Place in Hesse, Germany

Heringhausen in the area of Waldeck, Upland and Sauerland, is a village in the municipality Diemelsee in northern Hesse, Germany. Heringhausen is a recognized health resort.

== Etymology ==
Several variants are known concerning the origin of the place name Heringhausen. Originally the name consisted of a composition of -inghūsen and the personal name Hard(i)/Hardo, which is attributed to the word stem "Hardu" (too German old-language hard ' strong, strong, bold'). In the literature, interpretations are given to it: "at the houses of the people of Hard(i)/Hardo". Later Latin or Middle High German documents for the monastery Kaufungen the place names Hardinghuson (1023), Herdinchußen, Herdynckhusen and Hertighusin are documented as earlier place names. In further documents appears "Heriwardeshuson" (1043).

== Geography ==
Heringhausen is located between Dortmund and Kassel south of Paderborn, approximately in the middle of a triangle with the verticepoints of Korbach, Brilon and Marsberg in the nature park Diemelsee. All settlement areas of Heringhausen are situated on the banks of the Diemelstausee. Through the town passes the national road 3078.

== History ==
=== Historical area assignment ===
Historically, the village is located in Ittergau. Until about 700 AD, the region was Saxon, until the Franconian took over the supremacy. Heringhausen was located in the border region between the Duchy of Saxony in the north and the Duchy of Franconia in the south. At the same time, the "Benrath line", which marks a historical linguistic boundary between North Hessian dialect and Westphalian dialects such as the Sauerland Platt, and the dat-das line in this region have a similar course. Small-scale geographic boundaries for the pronunciation of vowels have been proven to Heringhausen into the 20th century. Ecclesiastically the place was subordinate to the Hochstift Paderborn. Landlords were the counts, later princes of Waldeck. With the dissolution of the Free State of Waldeck in 1929 Heringhausen came to the Prussian province of Hesse-Nassau. After 1945, the place first belonged to the American occupation zone and Greater Hesse, then to the state of Hesse.

=== Local history ===
On January 14, 1023, the place is mentioned as Hardinghuson in the goods directories of the monastery Kaufungen documentary as a gift from the Emperor Henry II. of this monastery. The process is documented with the same date with the so-called "imperial certificates" of Henry II. The original diploma of this donation was archived in the State Archives of Münster. [12] The next documentary mention was made in 1043, when the abbot of the monastery Corvey the church of St. Magnus in Horhusen (Niedermarsberg) gave the tithing of the place. The patronage in Heringhausen remained until the introduction of the Reformation in the county of Waldeck in 1526 at the monastery Kaufungen.

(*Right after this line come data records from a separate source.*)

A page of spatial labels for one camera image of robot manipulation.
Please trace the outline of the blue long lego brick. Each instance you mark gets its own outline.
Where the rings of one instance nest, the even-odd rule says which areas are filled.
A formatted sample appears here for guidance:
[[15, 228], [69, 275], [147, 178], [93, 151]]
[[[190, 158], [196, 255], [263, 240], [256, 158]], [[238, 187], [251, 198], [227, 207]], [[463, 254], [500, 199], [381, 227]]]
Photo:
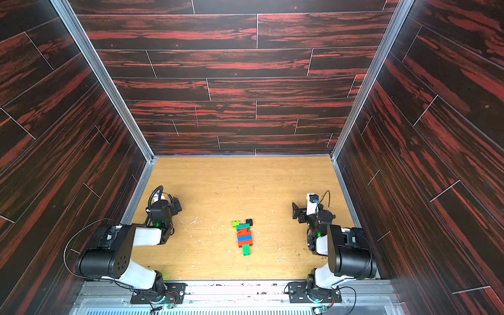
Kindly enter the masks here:
[[242, 237], [238, 237], [238, 241], [239, 241], [239, 242], [242, 242], [242, 241], [248, 241], [248, 240], [252, 240], [252, 237], [251, 237], [251, 236], [242, 236]]

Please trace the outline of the small red square lego brick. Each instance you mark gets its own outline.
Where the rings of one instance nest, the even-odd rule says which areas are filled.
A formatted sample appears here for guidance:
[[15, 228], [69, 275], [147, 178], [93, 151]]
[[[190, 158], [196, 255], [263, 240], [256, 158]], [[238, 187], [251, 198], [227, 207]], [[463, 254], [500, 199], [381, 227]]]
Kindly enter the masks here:
[[246, 229], [241, 229], [241, 231], [238, 233], [239, 236], [247, 236], [249, 235], [250, 231]]

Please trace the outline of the red long lego brick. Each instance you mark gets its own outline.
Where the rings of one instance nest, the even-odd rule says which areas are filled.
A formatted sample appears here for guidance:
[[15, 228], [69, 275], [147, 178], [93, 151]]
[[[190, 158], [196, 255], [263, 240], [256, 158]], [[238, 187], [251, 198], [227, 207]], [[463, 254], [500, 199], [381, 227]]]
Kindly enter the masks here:
[[238, 247], [239, 248], [242, 248], [244, 245], [252, 246], [253, 245], [253, 240], [245, 240], [245, 241], [240, 241], [238, 243]]

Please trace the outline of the teal green long lego brick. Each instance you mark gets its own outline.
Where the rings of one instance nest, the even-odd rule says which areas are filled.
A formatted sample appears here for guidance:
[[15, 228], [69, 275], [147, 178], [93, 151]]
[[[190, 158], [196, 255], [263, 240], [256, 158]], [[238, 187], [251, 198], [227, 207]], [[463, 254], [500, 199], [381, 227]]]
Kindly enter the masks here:
[[240, 232], [241, 230], [250, 230], [250, 225], [249, 224], [239, 224], [236, 226], [236, 230]]

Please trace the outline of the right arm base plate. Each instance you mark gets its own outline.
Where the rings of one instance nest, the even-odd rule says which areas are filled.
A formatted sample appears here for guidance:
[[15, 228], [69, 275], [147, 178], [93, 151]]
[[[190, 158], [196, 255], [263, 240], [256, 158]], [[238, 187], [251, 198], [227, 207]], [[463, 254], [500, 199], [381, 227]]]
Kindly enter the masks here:
[[284, 290], [289, 295], [290, 303], [341, 303], [338, 290], [325, 289], [308, 284], [307, 281], [289, 282]]

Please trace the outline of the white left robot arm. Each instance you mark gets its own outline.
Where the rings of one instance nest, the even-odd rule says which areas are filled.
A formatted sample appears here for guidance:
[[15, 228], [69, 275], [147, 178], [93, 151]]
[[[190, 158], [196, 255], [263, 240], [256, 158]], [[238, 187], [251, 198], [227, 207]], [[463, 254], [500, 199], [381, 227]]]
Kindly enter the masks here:
[[97, 228], [76, 263], [84, 278], [115, 280], [134, 290], [164, 291], [162, 274], [140, 266], [132, 258], [135, 247], [164, 245], [173, 235], [173, 216], [182, 211], [178, 198], [149, 202], [145, 224]]

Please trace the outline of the dark green square lego brick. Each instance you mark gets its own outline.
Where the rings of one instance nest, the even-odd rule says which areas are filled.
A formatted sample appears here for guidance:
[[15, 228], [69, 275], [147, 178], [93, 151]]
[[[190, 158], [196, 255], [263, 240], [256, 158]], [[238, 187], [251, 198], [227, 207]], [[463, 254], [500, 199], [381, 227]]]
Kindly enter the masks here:
[[251, 255], [251, 248], [249, 244], [245, 244], [242, 246], [242, 253], [244, 257]]

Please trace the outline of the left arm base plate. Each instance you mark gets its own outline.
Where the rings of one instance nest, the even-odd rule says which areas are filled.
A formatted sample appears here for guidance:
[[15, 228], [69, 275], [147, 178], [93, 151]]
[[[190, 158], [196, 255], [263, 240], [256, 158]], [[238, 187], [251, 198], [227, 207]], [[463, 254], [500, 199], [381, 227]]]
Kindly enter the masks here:
[[187, 284], [183, 282], [164, 282], [164, 286], [154, 285], [148, 290], [133, 290], [131, 304], [163, 305], [182, 304]]

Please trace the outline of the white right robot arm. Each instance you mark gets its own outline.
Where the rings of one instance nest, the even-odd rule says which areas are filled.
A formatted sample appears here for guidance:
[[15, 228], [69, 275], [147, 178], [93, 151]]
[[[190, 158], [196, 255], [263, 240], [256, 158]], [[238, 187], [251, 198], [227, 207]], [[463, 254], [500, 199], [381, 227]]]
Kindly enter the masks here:
[[333, 224], [335, 215], [316, 200], [309, 200], [306, 208], [295, 203], [292, 208], [293, 219], [308, 226], [308, 250], [328, 258], [324, 266], [308, 274], [309, 293], [332, 290], [350, 280], [375, 278], [377, 263], [363, 229]]

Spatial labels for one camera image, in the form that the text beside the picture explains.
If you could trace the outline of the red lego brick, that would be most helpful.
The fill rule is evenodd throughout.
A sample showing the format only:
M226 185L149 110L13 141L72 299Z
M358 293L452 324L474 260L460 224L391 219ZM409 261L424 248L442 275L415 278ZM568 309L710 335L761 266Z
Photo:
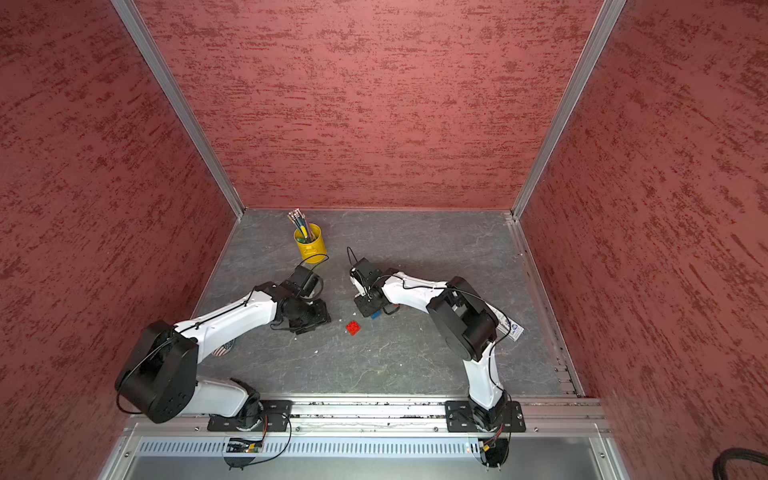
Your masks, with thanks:
M345 329L351 336L354 336L360 331L361 327L356 321L351 321L346 325Z

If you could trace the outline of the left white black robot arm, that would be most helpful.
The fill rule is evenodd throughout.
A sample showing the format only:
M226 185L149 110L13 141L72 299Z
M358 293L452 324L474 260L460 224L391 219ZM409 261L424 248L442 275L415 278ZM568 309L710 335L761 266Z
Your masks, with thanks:
M295 283L267 282L243 298L200 317L170 324L156 321L141 333L115 381L116 405L127 401L132 415L156 424L178 416L204 415L233 430L264 424L260 393L237 379L206 379L197 373L205 359L223 353L240 336L262 326L286 327L295 334L330 321L320 299L319 278Z

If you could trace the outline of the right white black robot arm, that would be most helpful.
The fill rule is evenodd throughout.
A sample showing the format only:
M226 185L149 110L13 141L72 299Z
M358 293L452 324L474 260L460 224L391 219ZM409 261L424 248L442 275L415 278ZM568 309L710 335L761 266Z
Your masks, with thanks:
M464 364L474 423L486 431L497 429L508 396L499 378L495 350L512 330L508 324L504 334L498 332L501 312L458 276L447 282L429 281L393 269L382 272L357 265L350 269L350 279L358 291L355 305L365 317L390 306L405 306L430 316L446 345Z

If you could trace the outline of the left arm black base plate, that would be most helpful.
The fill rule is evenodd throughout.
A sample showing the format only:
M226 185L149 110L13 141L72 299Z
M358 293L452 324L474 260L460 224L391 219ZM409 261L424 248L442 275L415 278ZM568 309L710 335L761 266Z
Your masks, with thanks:
M258 404L247 404L234 417L210 415L207 430L242 434L286 432L292 407L290 400L261 400Z

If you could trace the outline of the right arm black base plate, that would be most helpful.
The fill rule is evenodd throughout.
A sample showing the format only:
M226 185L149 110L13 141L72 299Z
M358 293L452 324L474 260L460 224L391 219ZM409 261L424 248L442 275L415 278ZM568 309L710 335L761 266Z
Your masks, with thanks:
M447 401L445 420L451 433L524 433L527 430L521 404L505 398L501 398L489 410L481 408L471 400Z

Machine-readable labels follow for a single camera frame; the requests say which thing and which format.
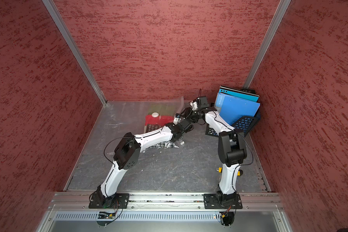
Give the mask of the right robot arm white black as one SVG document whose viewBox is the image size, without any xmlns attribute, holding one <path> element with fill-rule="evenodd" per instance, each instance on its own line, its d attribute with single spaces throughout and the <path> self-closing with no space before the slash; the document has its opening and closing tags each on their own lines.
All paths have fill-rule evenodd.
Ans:
<svg viewBox="0 0 348 232">
<path fill-rule="evenodd" d="M 228 124 L 218 111 L 210 107 L 205 96 L 191 103 L 196 121 L 203 119 L 218 135 L 218 157 L 222 163 L 221 179 L 216 193 L 217 203 L 225 208 L 238 202 L 236 191 L 237 175 L 244 159 L 247 158 L 247 145 L 244 132 Z"/>
</svg>

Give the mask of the houndstooth black white scarf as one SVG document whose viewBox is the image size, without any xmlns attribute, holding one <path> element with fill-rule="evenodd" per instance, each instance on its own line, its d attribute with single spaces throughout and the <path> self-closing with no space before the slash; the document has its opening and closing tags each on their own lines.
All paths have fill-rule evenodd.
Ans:
<svg viewBox="0 0 348 232">
<path fill-rule="evenodd" d="M 145 126 L 145 133 L 160 129 L 160 125 L 148 124 Z M 171 141 L 160 142 L 155 145 L 148 147 L 148 149 L 169 149 L 169 148 L 179 148 L 175 143 Z"/>
</svg>

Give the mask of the red knitted scarf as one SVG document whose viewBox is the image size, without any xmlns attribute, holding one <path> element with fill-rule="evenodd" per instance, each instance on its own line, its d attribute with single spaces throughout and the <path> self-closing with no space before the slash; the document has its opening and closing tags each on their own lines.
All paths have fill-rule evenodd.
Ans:
<svg viewBox="0 0 348 232">
<path fill-rule="evenodd" d="M 164 126 L 167 123 L 172 123 L 174 121 L 174 117 L 172 116 L 157 116 L 153 117 L 152 115 L 147 115 L 145 118 L 145 125 L 159 125 L 160 127 Z"/>
</svg>

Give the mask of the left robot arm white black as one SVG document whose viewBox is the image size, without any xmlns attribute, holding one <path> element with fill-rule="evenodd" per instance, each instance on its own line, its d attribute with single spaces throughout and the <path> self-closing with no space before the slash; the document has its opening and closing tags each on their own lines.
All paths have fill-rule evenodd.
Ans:
<svg viewBox="0 0 348 232">
<path fill-rule="evenodd" d="M 114 150 L 112 167 L 105 181 L 90 195 L 89 208 L 110 208 L 116 203 L 118 186 L 126 172 L 138 163 L 140 153 L 159 143 L 174 143 L 180 140 L 184 133 L 193 128 L 189 119 L 193 112 L 193 109 L 187 107 L 175 117 L 178 122 L 167 123 L 144 134 L 125 134 Z"/>
</svg>

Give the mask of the green knitted scarf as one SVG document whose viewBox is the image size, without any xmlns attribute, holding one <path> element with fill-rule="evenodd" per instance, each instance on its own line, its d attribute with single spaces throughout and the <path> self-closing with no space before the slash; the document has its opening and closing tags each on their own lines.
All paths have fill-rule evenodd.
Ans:
<svg viewBox="0 0 348 232">
<path fill-rule="evenodd" d="M 171 116 L 174 117 L 177 113 L 177 106 L 173 104 L 151 104 L 148 107 L 148 115 L 158 113 L 160 116 Z"/>
</svg>

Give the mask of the clear plastic vacuum bag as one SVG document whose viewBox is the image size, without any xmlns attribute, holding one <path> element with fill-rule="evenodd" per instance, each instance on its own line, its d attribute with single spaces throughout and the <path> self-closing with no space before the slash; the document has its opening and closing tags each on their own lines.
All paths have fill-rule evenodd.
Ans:
<svg viewBox="0 0 348 232">
<path fill-rule="evenodd" d="M 101 152 L 108 141 L 127 132 L 144 133 L 148 107 L 155 103 L 176 105 L 177 113 L 181 113 L 186 104 L 183 97 L 164 101 L 108 101 L 93 125 L 82 154 Z"/>
</svg>

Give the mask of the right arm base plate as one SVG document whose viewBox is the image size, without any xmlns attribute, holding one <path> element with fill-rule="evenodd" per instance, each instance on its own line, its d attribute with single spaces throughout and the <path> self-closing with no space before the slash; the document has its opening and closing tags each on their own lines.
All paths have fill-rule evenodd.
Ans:
<svg viewBox="0 0 348 232">
<path fill-rule="evenodd" d="M 204 194 L 205 209 L 242 209 L 240 195 L 235 192 L 233 194 L 222 194 L 220 191 L 212 194 Z"/>
</svg>

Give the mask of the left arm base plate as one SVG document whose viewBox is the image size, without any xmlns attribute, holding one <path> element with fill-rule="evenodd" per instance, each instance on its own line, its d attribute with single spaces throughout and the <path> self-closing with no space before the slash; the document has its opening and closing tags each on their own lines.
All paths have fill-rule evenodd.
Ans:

Several property and feudal changes (also for parts) are documented for Heringhausen, which ended in 1565 with the transfer of ownership claims to the county Waldeck. From then Heringhausen belonged to the Eisenberg Office, to the Gogericht Flechtdorf and the free-seat Schweinsbühl. The reformation was introduced in the village around 1542 by pastor Johann Pistor and from 1550 by pastor Daniel Dillen (1550 to 1601). The place had in 1738 twenty houses. For the year 1788 an "iron hammer of Pohlmann" is known. In 1822, Johann Gunther Friedrich Cannabich mentions that there are 206 inhabitants in Heringhausen, a powder mill and an "arms hammer". By electoral law of May 23, 1849, the place was assigned by Princess Emma Waldeck and Pyrmont the constituency VIII of the Imperial Principality Waldeck- Pyrmont. Based on the census as of December 1, 1885, the following figures were recorded for the place: 32 residential buildings with 33 households, 113 male and 99 female residents, 211 Protestant and 1 person with a Catholic denomination. To the place 3 housing places were noted: beside the main place Kotthausen with 2 residential buildings and 8 inhabitants as well as Reuemühle with a house and 8 persons were listed.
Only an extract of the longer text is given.